Natürlich ist man schnell dabei, eine Mannschaft, die von Erfolg zu Erfolg eilt, in den Handball-Himmel zu loben. Aber für mich sind es nicht nur die Erfolge, die die Frauen mit dem Harz an den Fingern zu meiner Mannschaft 2023 machen.
Der Hunger nach Erfolg
Als die SG den 51. Sieg in Folge eingefahren hatte, habe ich den damaligen Trainer und jetzigen Bundestrainer Markus Gaugisch gefragt, ob es ab jetzt schwerer wird, sein Team zu motivieren. Das hatte nämlich den Rekord der Footballer von den Schwäbisch Hall Unicorns überboten. Er hat kurz und knapp geantwortet: "Ich muss das Team nicht zusätzlich motivieren, alle Spielerinnen wollen immer gewinnen und das solange es geht."
63 Siege wettbewerbsübergreifend - ein Rekord für die Ewigkeit
63 Mal sind die Erfolgsverwöhnten als Siegerinnen von der Platte marschiert. Zum Vergleich - der THW Kiel hat es bei den Männern auf 40 Siege in Folge gebracht. Was mich bei den Handballerinnen nicht nur während dieser Erfolgsserie fasziniert hat, ist, dass kaum Leistungsschwankungen zu beobachten waren. Kein Schlendrian hat sich eingeschlichen. Vor allem keine Überheblichkeit. Es war sprichwörtlich durch die Bank bei jeder Spielerin eine absolut professionelle Einstellung zu spüren. Und wenn ich mal im Training vorbeigeschaut habe, war da aber immer extrem viel Spaß bei der Arbeit zu beobachten. Die Mischung aus professioneller Lockerheit und einem gewachsenen Selbstbewusstsein hat das Team zu dieser erfolgshungrigen Einheit geformt.
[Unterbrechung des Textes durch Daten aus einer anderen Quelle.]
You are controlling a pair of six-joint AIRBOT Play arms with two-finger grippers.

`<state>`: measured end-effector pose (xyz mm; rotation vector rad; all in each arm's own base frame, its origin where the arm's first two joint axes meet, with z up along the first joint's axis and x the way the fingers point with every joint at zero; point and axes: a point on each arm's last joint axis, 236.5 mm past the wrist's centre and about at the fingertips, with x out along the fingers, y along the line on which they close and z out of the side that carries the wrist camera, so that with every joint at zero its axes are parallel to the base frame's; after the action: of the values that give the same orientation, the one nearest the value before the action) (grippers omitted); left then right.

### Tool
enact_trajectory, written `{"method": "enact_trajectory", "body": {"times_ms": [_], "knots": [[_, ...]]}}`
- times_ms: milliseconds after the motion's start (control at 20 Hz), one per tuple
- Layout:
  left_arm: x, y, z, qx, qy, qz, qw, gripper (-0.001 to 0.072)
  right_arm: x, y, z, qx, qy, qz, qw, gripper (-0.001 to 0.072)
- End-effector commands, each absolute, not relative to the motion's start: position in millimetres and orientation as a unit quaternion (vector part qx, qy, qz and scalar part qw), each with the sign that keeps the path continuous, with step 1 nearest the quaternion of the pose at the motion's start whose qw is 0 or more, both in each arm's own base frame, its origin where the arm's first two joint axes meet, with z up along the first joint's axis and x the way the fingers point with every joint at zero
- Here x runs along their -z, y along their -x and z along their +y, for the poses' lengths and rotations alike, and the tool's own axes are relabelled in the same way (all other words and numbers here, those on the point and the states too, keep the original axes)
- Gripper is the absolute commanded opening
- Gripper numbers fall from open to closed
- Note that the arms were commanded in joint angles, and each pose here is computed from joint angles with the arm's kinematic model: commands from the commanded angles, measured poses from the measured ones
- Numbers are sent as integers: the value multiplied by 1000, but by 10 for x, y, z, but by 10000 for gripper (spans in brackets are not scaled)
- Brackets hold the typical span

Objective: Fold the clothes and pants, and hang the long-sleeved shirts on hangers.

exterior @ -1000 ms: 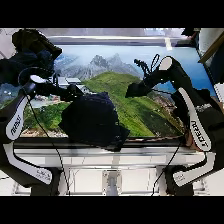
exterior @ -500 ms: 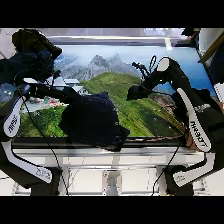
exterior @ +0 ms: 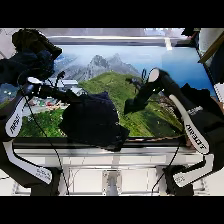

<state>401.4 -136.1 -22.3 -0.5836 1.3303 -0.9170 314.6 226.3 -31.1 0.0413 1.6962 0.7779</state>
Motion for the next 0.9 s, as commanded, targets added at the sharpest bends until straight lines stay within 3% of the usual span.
{"method": "enact_trajectory", "body": {"times_ms": [0, 200, 400, 450, 500, 550, 600, 750, 850], "knots": [[236, -4057, -1324, 398, 258, 583, 660, 51, 646, -2862, 2515, -357, -16, 731, 582, 570], [234, -4056, -1326, 398, 258, 583, 660, 51, 802, -2906, 2751, -369, -1, 700, 611, 568], [234, -4055, -1326, 398, 258, 583, 660, 51, 941, -2784, 2873, -383, -5, 712, 589, 563], [233, -4056, -1327, 398, 258, 582, 660, 51, 907, -2733, 2959, -406, -15, 708, 579, 506], [221, -4060, -1331, 399, 259, 581, 661, 51, 811, -2666, 3066, -442, -24, 696, 566, 317], [182, -4076, -1328, 399, 262, 576, 663, 50, 709, -2592, 3132, -471, -30, 689, 550, 52], [102, -4102, -1319, 400, 265, 567, 669, 50, 617, -2522, 3116, -487, -25, 692, 531, 13], [-266, -4140, -1153, 394, 250, 534, 705, 49, 337, -2523, 2708, -482, 42, 721, 496, 12], [-563, -4136, -977, 381, 230, 507, 738, 50, 106, -2920, 2250, -421, 118, 715, 545, 12]]}}
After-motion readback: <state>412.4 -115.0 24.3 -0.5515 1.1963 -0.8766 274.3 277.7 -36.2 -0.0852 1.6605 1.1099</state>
Markus Gaugisch mit Sachlichkeit und Empathie
Zusätzlich geformt wurde diese Mannschaft aus Nationalspielerinnen von einem Trainer mit viel Sachverstand und Sachlichkeit. Markus Gaugisch hat an der Seitenlinie diesen Erfolgshunger vorgelebt. Als Bundesligaspieler war der heute 49-Jährige ein knallharter Abwehrspezialist, der sich für nichts zu schade war. Als Trainer hat er von seinen Spielerinnen viel verlangt, aber alles ohne großes Gebrüll oder lautstarke Zurechtweisungen. Er hat die Spielerinnen mit seinem Sachverstand, seiner Akribie und seiner Arbeitseinstellung abgeholt und er hat seine Akteurinnen immer teilhaben lassen an seinen Vorstellungen und ihnen große Wertschätzung entgegengebracht. Die hat an anderer Stelle gefehlt.
Mangelnde Wertschätzung von Seiten der Stadt
Wenn man bedenkt, dass die SG BBM Bietigheim seit 2017 vierfacher Deutscher Meister, dreifacher Pokalsieger, fünffacher Supercupsieger und European-League-Sieger geworden ist, wundere nicht nur ich mich, dass der besten Handballmannschaft Deutschlands von Seiten der Stadt Bietigheim extrem wenig Wertschätzung entgegengebracht wird. "Braucht Bietigheim überhaupt Frauenhandball?", hatte der dortige Oberbürgermeister Jürgen Kessing gefragt, als die SG mit dem Wunsch nach einer zukunftssicheren, modernen Spielstätte kam.
Ausgerechnet Jürgen Kessing, der auch Präsident des Deutschen Leichtathletik-Verbands ist. Ein Spitzenfunktionär des Sports torpediert jahrzehntelange Aufbauarbeit in "seiner" Stadt und lässt den Spitzensport links liegen. Zum Glück hat sich jetzt eine neue Tür geöffnet. Die Erfolgsmannschaft spielt ab der neuen Saison als HB Ludwigsburg in der MHP Arena der Barockstadt. Die freut sich ausdrücklich über den Champions-League-Teilnehmer in ihren Reihen. Jetzt bekommen die Handballerinnen die Anerkennung, die sie schon lange verdient gehabt hätten.